## TASK TO CARRY OUT
Print the lines in the listing below that fall between the line with "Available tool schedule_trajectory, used" and the line with "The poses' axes", those two lines included, exactly as they stand and with nothing else.

## DATASET EXCERPT
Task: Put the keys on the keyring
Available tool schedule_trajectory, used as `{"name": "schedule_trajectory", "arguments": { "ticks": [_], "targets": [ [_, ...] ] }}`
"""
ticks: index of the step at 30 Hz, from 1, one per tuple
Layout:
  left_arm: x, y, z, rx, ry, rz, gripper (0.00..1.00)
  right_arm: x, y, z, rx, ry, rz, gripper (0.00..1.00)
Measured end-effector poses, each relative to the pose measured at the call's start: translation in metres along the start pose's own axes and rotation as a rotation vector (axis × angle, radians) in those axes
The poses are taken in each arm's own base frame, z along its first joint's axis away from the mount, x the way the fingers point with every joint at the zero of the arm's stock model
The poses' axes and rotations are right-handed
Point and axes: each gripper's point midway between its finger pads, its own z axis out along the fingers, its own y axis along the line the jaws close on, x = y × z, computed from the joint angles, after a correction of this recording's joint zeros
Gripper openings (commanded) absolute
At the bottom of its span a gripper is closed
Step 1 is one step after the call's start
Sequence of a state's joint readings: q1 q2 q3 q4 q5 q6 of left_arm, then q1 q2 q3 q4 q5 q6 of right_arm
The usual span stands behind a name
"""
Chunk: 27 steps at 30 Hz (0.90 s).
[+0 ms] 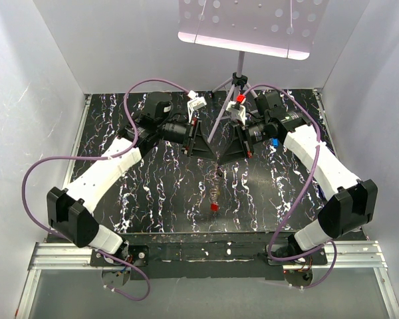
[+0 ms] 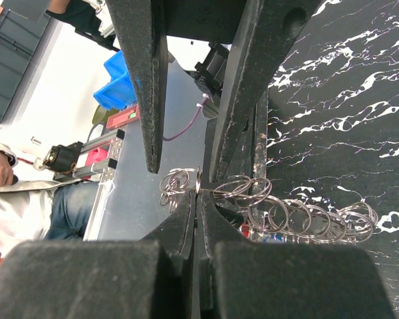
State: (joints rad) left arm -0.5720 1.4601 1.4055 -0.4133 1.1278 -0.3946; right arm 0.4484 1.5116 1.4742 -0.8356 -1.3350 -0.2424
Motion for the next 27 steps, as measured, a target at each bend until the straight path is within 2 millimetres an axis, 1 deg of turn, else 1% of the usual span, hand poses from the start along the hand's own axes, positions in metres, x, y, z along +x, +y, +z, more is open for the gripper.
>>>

## TASK RESPONSE
Available tool schedule_trajectory, used as `{"name": "schedule_trajectory", "arguments": { "ticks": [_], "targets": [ [_, ...] ] }}`
"""
ticks: index of the step at 30 Hz, from 1, one per tuple
Layout:
  left_arm: x, y, z, rx, ry, rz, gripper (0.00..1.00)
  right_arm: x, y, z, rx, ry, rz, gripper (0.00..1.00)
Measured end-effector poses, each relative to the pose measured at the call's start: translation in metres along the start pose's own axes and rotation as a rotation vector (axis × angle, radians) in those axes
The poses are taken in each arm's own base frame, z along its first joint's axis away from the mount, x the way the fingers point with every joint at the zero of the arm's stock model
The poses' axes and rotations are right-handed

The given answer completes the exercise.